Nach einer Analyse von Tilmann Galler, Kapitalmarktstratege bei J.P. Morgan Asset Management in Frankfurt, sind chinesische Anleihen weiter attraktiv. Anleger müssten aber Risiken abwägen und dürften keine Kurssprünge wie im letzten Jahr erwarten.
Chinas Maßnahmen im Kampf gegen die Corona-Pandemie waren schnell erfolgreich. So konnte die chinesische Wirtschaft bereits ab dem 2. Quartal 2020 stufenweise und nachhaltig geöffnet werden. Die Volksrepublik war dann auch das einzige G20-Land mit positivem Wirtschaftswachstum 2020. Entsprechend legte der heimische Aktienmarkt im vergangenen Jahr kräftig zu. Nach Ansicht von Tilmann Galler bei J.P. Morgan stehen die Chancen für eine weitere positive Entwicklung gut. Gleichzeitig sollten Investoren mit Interesse an chinesische Anleihen aber auch mögliche Risiken im Auge behalten.

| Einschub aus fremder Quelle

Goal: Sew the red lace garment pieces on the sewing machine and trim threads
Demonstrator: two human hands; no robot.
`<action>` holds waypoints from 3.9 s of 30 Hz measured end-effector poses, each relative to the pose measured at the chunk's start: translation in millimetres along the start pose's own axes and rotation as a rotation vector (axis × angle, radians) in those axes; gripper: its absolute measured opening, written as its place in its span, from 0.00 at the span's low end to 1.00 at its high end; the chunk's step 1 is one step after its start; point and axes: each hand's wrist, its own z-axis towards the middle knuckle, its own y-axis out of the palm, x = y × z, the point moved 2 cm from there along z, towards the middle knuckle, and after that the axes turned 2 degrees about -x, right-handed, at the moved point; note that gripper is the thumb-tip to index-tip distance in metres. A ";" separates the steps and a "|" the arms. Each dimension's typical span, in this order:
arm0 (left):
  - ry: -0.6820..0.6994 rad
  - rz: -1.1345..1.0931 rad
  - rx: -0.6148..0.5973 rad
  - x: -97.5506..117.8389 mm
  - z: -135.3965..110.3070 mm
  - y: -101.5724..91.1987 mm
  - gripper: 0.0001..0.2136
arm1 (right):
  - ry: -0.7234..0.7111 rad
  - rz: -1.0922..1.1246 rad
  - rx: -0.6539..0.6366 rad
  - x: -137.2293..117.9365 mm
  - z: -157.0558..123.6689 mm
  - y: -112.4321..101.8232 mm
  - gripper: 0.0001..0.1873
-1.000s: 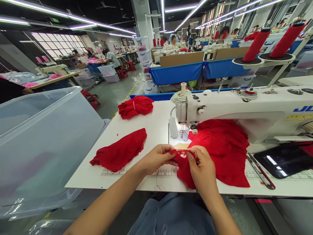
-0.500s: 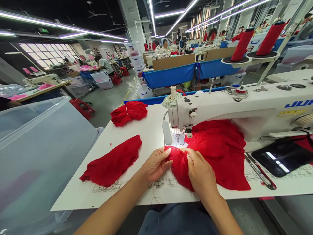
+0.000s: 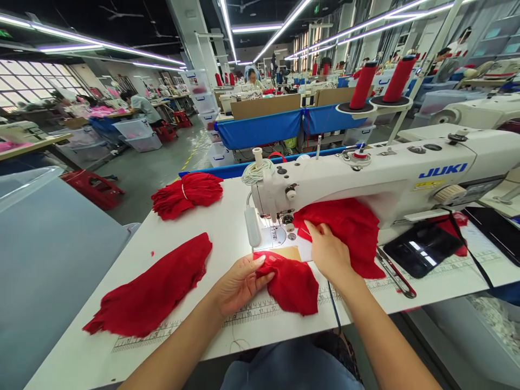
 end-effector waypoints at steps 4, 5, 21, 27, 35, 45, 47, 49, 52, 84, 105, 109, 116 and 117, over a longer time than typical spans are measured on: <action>-0.009 -0.022 -0.015 0.0 2.5 -0.3 0.06 | -0.032 -0.010 0.008 5.1 14.9 -2.2 0.28; -0.019 -0.014 -0.012 -0.4 2.5 -0.8 0.06 | -0.037 -0.007 0.005 5.7 15.8 -1.5 0.28; -0.058 0.116 0.006 -12.0 10.6 -0.1 0.10 | -0.387 0.173 0.065 23.3 7.1 3.1 0.22; 0.037 0.069 0.020 -12.9 10.1 6.4 0.10 | -0.351 0.466 0.336 -4.0 -49.2 1.7 0.17; 0.153 0.040 0.092 -10.8 8.1 0.6 0.08 | -0.038 0.529 0.331 -50.4 -66.1 21.9 0.13; 0.045 -0.163 0.133 -6.3 7.7 -5.3 0.04 | -0.119 0.647 0.038 -34.5 -58.4 18.4 0.09; 0.070 -0.155 0.089 -5.5 6.1 -1.7 0.05 | -0.153 0.676 0.044 -34.5 -59.4 18.3 0.09; 0.086 -0.089 0.031 -5.5 4.4 3.0 0.07 | -0.166 0.663 0.076 -35.2 -60.2 18.7 0.09; 0.084 0.010 0.000 -6.8 2.8 7.6 0.11 | -0.171 0.601 0.122 -36.7 -61.4 20.7 0.08; 0.136 0.001 0.089 -9.6 7.4 3.5 0.13 | -0.260 0.262 0.472 -47.0 -88.8 29.4 0.24; 0.147 0.044 0.112 -10.5 8.3 1.8 0.15 | -0.371 0.177 0.579 -43.4 -84.6 31.8 0.20; 0.156 0.063 0.108 -10.8 8.2 1.5 0.15 | -0.383 0.218 0.581 -45.5 -84.4 31.3 0.19; 0.143 0.010 0.090 -7.9 5.4 5.4 0.14 | -0.439 0.637 0.636 -54.2 -83.0 25.5 0.17; 0.140 0.003 0.090 -7.6 5.2 5.7 0.14 | -0.439 0.679 0.628 -54.8 -82.5 24.5 0.16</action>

Hohe Verschuldung belastet Wachstum
So hat die chinesische Regierung vor allem auf Steuersenkungen für Unternehmen sowie Ausgaben in Infrastruktur gesetzt, um die Wirtschaft im Krisenmodus zu stützen. Damit hat sie jedoch das Fiskaldefizit nach Schätzungen des IWF von 6,3 Prozent im Jahr 2019 auf 11,8 Prozent im Jahr 2020 erhöht. Die Staatsverschuldung Chinas ist dadurch auf 62 Prozent zum BIP gestiegen.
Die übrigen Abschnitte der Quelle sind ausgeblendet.